GIVEN MATERIAL:
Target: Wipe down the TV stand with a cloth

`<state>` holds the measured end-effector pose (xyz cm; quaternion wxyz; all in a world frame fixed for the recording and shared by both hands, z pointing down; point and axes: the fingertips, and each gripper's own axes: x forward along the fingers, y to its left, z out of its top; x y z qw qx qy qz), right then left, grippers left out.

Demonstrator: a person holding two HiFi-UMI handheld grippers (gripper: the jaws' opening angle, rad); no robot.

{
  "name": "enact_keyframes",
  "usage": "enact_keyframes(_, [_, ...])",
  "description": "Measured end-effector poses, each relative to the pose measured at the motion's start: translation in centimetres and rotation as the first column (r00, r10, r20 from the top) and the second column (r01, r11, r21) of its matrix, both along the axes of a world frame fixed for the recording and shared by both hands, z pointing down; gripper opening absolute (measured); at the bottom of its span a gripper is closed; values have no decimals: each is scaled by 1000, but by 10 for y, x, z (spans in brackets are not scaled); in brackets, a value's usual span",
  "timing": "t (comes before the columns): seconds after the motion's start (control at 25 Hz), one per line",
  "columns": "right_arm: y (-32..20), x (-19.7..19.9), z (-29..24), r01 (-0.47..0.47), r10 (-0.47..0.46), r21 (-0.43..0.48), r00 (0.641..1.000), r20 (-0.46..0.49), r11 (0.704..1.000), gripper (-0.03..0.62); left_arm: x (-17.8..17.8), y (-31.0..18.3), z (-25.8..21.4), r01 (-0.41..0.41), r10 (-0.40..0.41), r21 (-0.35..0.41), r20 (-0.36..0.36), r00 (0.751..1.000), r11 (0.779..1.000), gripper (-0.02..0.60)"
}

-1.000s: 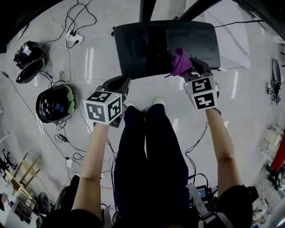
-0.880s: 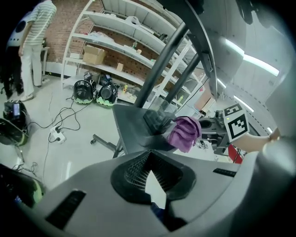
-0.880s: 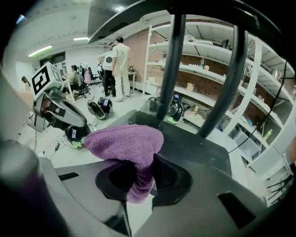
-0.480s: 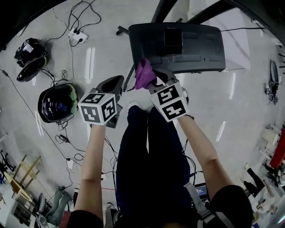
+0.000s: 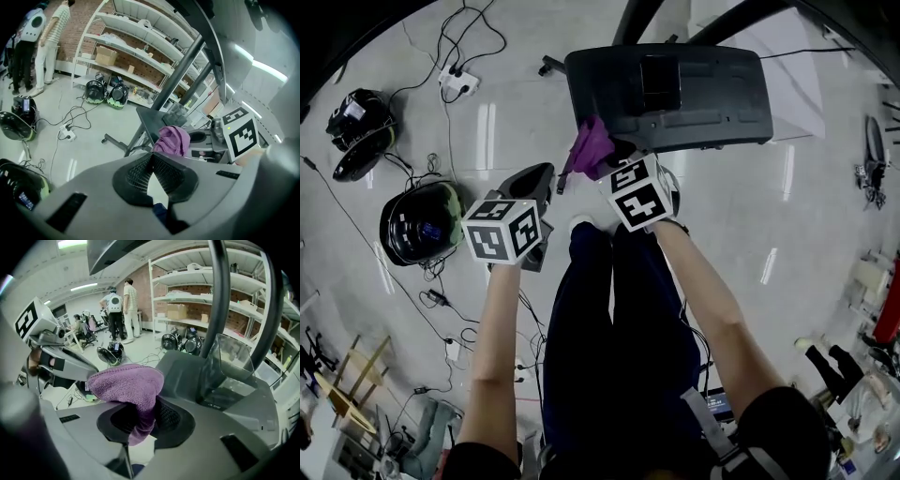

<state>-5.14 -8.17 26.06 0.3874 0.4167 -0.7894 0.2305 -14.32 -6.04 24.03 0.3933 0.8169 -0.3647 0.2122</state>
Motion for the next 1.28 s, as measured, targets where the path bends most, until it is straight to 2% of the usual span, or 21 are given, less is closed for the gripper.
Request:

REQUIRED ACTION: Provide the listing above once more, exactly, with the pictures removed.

ANSWER SECTION:
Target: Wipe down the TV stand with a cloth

`<state>` holds the measured end-effector pose (xyz cm; quaternion wxyz; all in a world frame fixed for the recording and shared by both hands, z pointing down; point and axes: the fingertips, and each gripper's own axes: x forward along the fingers, y to its left, z out of its top; x y z qw qx qy qz), right then left, grippers left out.

Demonstrator: a person holding two HiFi-UMI handheld grippers (gripper: the jaws' opening angle, rad); no robot.

{
  "name": "enact_keyframes",
  "usage": "enact_keyframes(_, [_, ...])",
  "description": "Measured end-effector poses, each relative to the pose measured at the motion's start: translation in centimetres and rotation as the first column (r00, r10, r20 from the top) and the second column (r01, r11, r21) of its matrix, both along the axes of a world frame fixed for the recording and shared by both hands, z pointing down; gripper opening absolute (measured); at the bottom of its span a gripper is closed; values have no decimals: each is scaled by 1000, but by 10 for y, x, z (spans in brackets are not scaled); in brackets, a value's usual span",
  "timing": "t (comes before the columns): seconds after the motion's start (control at 25 Hz), one per line",
  "columns": "right_arm: y (-32..20), x (-19.7..19.9), z (-29..24), r01 (-0.47..0.47), r10 (-0.47..0.46), r21 (-0.43..0.48), r00 (0.641..1.000), r20 (-0.46..0.49), r11 (0.704..1.000), gripper (-0.03..0.62); left_arm: x (-17.8..17.8), y (-31.0..18.3), z (-25.8..21.4), r01 (-0.41..0.41), r10 (-0.40..0.41), r21 (-0.35..0.41), r20 (-0.36..0.36), r00 (0.751..1.000), r11 (0.779..1.000), gripper (-0.02..0.60)"
}

-1.000s: 
-0.880s: 
-0.880s: 
-0.480s: 
+0.000s: 

<state>-5.14 -8.17 26.06 0.3874 0.4167 -0.7894 0.2305 -14.32 -6.04 24.03 0.3933 0.8169 -0.3647 0.2122</state>
Motion for the next 1.28 s, as measured, targets where the path bends most, until it is straight to 2% of the usual span, or 21 are given, less is closed for the gripper.
Request:

This exercise requires no further output.